*Work instructions*. Extract, exactly and without pictures, every line from the one that includes "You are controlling" through the final line of the material below.

*Available data*.
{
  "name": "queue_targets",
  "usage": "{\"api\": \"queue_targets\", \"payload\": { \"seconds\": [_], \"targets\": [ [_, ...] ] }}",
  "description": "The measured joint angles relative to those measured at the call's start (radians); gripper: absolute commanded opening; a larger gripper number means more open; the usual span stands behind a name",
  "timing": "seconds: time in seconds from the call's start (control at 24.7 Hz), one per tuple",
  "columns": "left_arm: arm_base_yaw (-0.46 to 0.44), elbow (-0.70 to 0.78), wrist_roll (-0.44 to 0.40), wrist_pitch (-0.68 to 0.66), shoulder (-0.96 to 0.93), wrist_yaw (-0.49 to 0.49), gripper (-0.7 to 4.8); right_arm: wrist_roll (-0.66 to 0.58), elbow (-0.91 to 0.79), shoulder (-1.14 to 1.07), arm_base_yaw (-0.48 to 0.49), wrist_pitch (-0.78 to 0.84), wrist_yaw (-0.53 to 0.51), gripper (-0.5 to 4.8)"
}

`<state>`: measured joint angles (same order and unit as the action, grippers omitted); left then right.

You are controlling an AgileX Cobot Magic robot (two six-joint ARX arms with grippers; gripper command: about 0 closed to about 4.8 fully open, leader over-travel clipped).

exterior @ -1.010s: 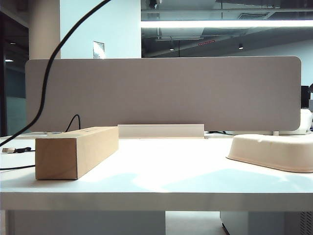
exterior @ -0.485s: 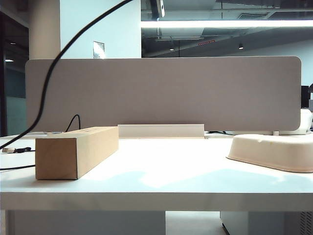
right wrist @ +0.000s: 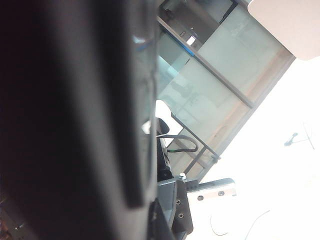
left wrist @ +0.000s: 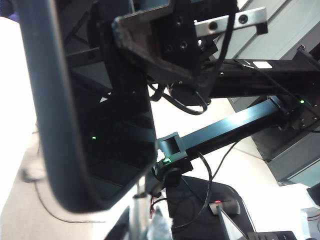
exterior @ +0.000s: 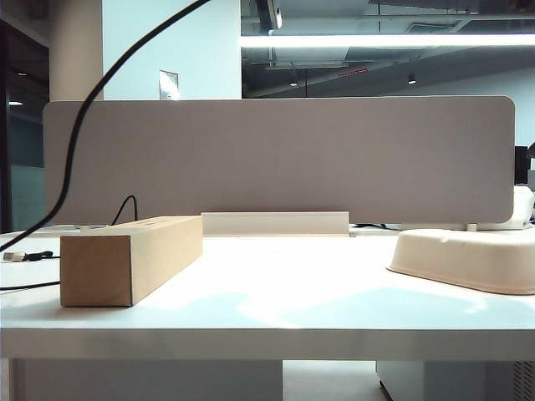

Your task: Pick up the charging cable and the phone, plug the charging cable into the charging port on the phone, and finally place them back on the table.

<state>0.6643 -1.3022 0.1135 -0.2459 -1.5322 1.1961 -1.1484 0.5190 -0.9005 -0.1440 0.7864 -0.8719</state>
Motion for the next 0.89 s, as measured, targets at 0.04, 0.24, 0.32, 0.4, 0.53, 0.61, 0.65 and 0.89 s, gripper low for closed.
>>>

*Output below*.
You are controlling an AgileX Cobot Magic robot (two six-joint ARX arms with grippers; gripper command: about 0 closed to about 4.8 fully open, leader over-travel clipped).

exterior @ -1.010s: 
exterior @ -0.485s: 
right wrist @ +0.000s: 
left wrist @ +0.000s: 
exterior @ +0.000s: 

Your task: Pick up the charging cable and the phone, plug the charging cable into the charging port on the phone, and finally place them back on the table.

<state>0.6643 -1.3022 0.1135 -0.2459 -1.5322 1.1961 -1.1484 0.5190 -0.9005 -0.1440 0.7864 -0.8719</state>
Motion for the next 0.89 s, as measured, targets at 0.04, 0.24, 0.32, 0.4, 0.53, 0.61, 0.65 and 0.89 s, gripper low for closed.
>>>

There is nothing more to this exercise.